— AIM OF THE EXERCISE —
Only the lines from the top of the data through the line containing "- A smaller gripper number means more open" should be duplicated, exactly as they appear.

+++ DATA PROVIDED +++

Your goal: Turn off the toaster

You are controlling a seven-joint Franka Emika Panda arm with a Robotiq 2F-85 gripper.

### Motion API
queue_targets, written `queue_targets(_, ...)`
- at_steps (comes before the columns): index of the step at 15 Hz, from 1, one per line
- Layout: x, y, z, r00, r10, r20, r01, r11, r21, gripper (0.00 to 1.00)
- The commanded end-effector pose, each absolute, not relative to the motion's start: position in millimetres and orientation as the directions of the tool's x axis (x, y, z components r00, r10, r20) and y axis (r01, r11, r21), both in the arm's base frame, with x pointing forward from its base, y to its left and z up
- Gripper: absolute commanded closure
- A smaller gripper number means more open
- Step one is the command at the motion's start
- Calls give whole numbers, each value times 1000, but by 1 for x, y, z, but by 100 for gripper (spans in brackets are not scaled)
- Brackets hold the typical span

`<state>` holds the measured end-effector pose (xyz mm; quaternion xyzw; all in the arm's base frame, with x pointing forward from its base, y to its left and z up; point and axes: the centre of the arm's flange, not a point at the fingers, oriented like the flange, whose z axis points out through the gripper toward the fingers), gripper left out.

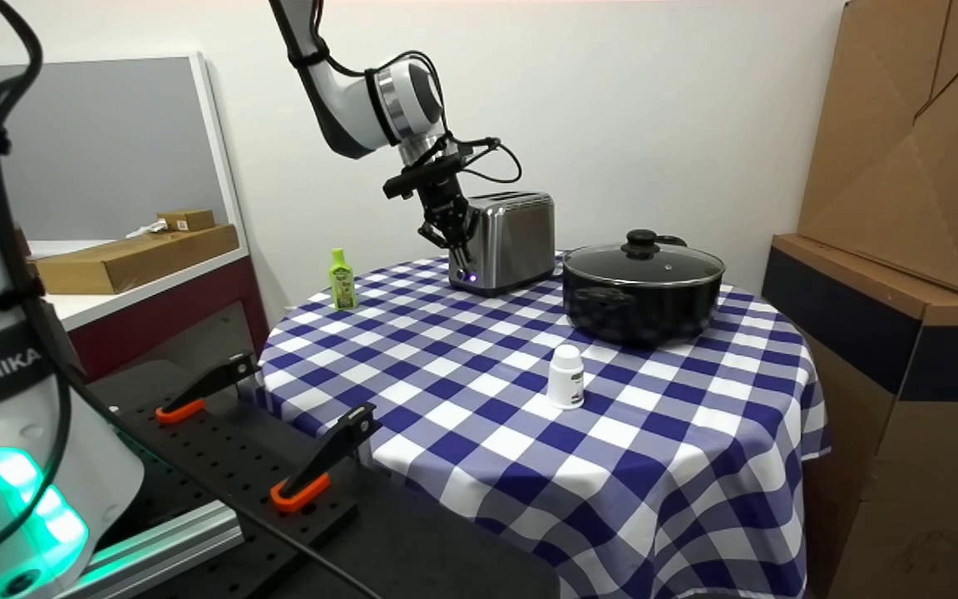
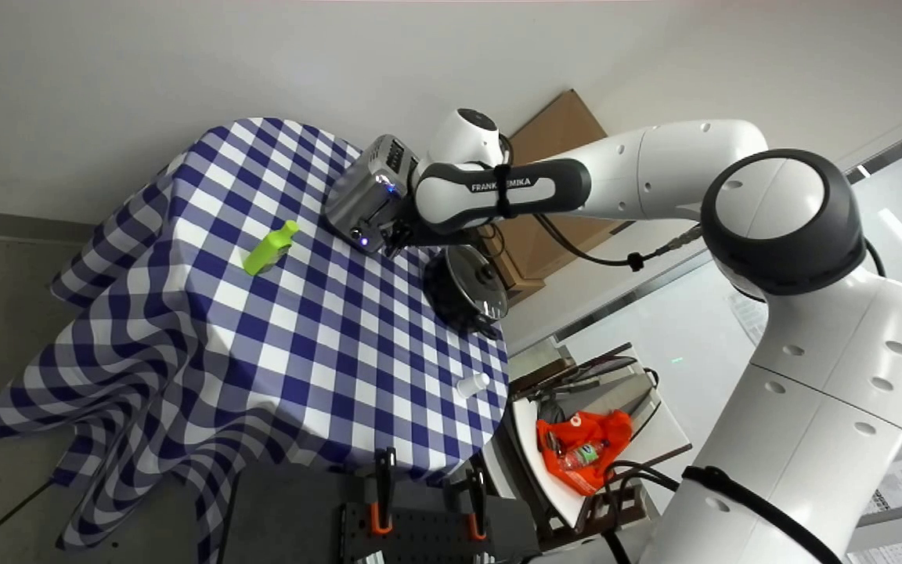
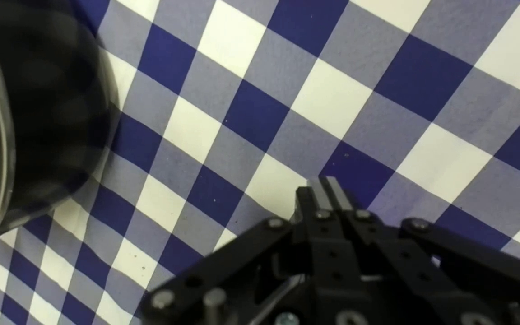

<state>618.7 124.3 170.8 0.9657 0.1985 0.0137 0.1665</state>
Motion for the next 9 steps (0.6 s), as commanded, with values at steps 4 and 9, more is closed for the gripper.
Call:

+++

— ANSWER BELOW —
Your goal: Turn off the toaster

You are controlling a seven-joint Franka Emika Panda arm with a Robotiq 2F-85 gripper.

### Motion API
queue_targets, written `queue_targets(_, ...)`
- at_steps (comes before the columns): index of the step at 15 Hz, from 1, one per line
- Layout: x, y, z, r00, r10, r20, r01, r11, r21, gripper (0.00 to 1.00)
- The commanded end-effector pose, each absolute, not relative to the motion's start: position in millimetres and orientation as the directions of the tool's x axis (x, y, z components r00, r10, r20) and y axis (r01, r11, r21), both in the arm's base frame, with x pointing forward from its base, y to its left and z up
- Gripper: absolute commanded closure
- A smaller gripper number means more open

Work on this exercise is complete.